> _Task to complete_
Find the word "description" in the data below and copy each line that holds it.
########
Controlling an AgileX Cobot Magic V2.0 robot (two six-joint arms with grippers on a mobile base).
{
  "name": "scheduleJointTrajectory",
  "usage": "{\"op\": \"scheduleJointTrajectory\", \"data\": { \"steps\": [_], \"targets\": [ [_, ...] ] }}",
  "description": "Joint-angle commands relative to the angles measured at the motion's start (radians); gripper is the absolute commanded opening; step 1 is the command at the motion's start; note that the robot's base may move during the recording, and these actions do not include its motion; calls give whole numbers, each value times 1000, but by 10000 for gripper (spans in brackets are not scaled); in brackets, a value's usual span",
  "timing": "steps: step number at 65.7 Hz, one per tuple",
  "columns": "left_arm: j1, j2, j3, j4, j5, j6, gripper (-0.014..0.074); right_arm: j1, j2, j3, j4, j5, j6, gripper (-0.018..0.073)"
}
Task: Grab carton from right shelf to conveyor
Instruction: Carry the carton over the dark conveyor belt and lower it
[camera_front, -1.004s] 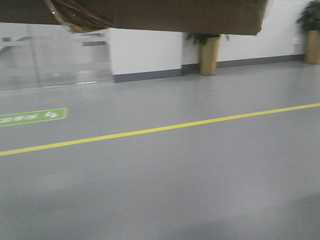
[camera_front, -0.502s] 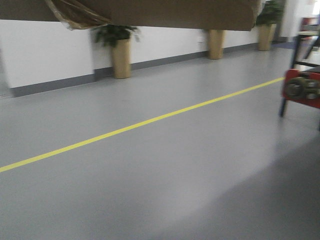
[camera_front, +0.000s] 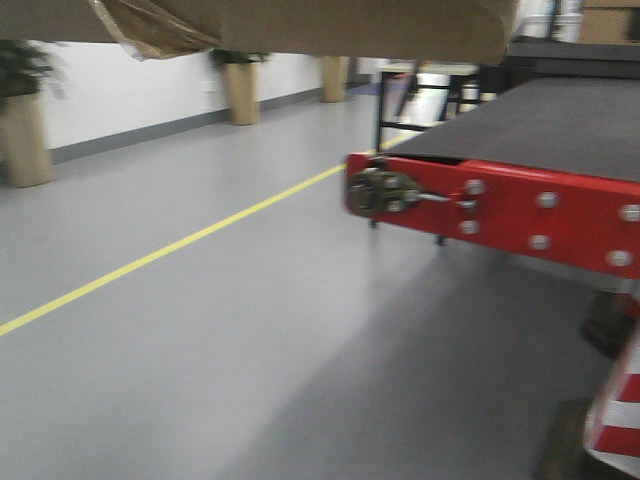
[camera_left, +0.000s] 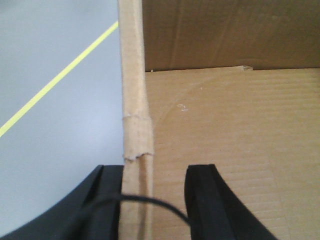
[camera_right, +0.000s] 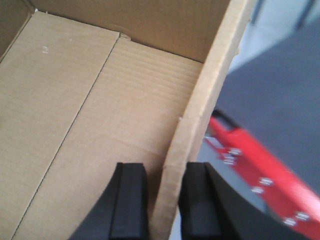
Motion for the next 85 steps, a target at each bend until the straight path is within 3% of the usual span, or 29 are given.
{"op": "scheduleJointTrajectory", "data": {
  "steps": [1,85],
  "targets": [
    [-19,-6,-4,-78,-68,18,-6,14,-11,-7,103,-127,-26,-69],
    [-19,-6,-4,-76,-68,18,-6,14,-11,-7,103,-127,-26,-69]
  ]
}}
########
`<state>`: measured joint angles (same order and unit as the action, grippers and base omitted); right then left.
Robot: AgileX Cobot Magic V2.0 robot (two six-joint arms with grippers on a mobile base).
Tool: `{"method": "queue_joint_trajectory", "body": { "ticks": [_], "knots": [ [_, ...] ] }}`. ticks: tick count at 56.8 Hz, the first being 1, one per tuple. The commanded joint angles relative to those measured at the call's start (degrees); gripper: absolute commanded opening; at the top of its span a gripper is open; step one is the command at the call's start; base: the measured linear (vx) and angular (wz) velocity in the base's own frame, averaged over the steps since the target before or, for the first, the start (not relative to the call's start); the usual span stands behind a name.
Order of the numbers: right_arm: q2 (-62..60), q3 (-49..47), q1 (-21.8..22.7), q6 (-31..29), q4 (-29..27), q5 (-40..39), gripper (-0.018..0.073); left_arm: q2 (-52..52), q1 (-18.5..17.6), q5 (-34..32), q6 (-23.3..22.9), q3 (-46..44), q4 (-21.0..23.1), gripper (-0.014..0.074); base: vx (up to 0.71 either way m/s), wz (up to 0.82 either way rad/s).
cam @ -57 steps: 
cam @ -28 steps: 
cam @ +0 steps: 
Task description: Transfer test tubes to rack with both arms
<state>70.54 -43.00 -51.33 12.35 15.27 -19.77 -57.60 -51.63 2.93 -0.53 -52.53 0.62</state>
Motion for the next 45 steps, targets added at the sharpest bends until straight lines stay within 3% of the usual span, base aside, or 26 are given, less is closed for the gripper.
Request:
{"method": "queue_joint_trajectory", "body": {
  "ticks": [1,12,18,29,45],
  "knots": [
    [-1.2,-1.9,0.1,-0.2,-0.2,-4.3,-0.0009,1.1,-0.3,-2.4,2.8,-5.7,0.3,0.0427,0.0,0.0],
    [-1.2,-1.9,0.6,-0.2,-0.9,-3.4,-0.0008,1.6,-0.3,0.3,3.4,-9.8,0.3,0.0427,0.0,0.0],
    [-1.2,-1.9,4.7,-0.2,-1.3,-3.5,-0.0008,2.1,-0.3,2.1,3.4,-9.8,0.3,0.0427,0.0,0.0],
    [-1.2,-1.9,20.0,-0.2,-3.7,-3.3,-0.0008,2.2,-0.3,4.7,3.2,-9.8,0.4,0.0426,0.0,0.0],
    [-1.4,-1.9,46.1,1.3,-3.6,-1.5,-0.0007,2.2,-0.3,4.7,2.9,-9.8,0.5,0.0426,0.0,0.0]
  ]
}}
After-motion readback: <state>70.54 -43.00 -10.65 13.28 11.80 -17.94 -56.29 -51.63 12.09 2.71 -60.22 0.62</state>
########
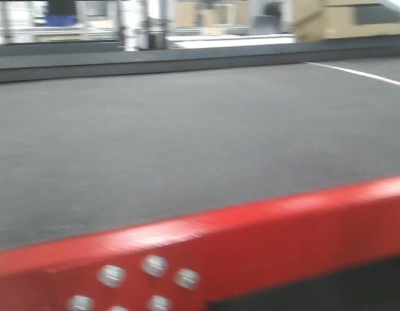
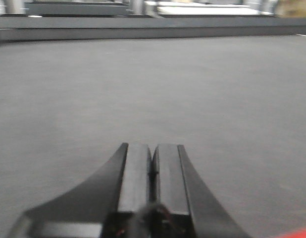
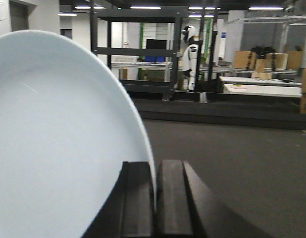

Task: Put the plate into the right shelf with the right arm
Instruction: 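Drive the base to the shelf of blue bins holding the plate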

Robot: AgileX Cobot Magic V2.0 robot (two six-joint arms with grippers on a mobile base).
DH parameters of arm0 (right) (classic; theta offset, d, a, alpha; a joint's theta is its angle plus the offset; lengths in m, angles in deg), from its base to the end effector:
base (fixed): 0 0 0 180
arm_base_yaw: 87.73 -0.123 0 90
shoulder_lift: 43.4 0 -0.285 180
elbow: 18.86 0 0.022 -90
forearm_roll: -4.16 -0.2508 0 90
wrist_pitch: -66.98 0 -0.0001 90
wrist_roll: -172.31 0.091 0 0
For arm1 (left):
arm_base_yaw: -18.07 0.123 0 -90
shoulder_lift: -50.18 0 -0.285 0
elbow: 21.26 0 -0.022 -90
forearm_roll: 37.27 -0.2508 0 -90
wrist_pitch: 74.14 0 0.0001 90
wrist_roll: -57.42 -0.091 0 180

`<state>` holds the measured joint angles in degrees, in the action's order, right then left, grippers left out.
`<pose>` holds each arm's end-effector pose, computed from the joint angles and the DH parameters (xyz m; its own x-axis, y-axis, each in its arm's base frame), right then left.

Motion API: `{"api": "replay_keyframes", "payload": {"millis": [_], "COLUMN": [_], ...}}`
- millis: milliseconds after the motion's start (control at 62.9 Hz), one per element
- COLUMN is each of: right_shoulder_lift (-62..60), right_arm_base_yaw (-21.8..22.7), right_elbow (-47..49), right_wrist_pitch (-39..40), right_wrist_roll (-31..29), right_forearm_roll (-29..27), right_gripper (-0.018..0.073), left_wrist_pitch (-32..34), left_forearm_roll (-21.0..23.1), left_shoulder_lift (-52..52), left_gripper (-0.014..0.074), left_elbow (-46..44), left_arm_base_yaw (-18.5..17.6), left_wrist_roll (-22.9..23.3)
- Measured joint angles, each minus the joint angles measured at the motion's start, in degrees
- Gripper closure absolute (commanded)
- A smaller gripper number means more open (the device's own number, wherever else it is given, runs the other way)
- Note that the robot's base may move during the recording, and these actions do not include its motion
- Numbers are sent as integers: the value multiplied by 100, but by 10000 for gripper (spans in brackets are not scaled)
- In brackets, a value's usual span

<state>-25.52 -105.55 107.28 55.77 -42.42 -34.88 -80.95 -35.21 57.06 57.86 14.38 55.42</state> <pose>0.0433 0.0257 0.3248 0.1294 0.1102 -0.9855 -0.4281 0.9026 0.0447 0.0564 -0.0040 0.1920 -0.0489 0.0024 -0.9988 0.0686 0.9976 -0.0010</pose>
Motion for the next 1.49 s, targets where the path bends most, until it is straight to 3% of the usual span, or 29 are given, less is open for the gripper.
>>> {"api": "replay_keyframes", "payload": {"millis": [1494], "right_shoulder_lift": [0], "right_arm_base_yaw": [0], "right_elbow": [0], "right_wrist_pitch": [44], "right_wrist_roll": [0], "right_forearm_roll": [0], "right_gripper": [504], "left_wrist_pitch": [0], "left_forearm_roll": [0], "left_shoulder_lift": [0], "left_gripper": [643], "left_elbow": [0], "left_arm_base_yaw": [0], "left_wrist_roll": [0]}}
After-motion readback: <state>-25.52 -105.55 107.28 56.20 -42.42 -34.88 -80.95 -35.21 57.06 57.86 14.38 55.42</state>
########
> _Written answer_
  "description": "Joint-angle commands relative to the angles measured at the motion's start (radians); gripper is the absolute commanded opening; step 1 is the command at the motion's start; note that the robot's base may move during the recording, and these actions do not include its motion; calls give whole numbers, each value times 1000, but by 10000 for gripper (spans in brackets are not scaled); in brackets, a value's usual span",
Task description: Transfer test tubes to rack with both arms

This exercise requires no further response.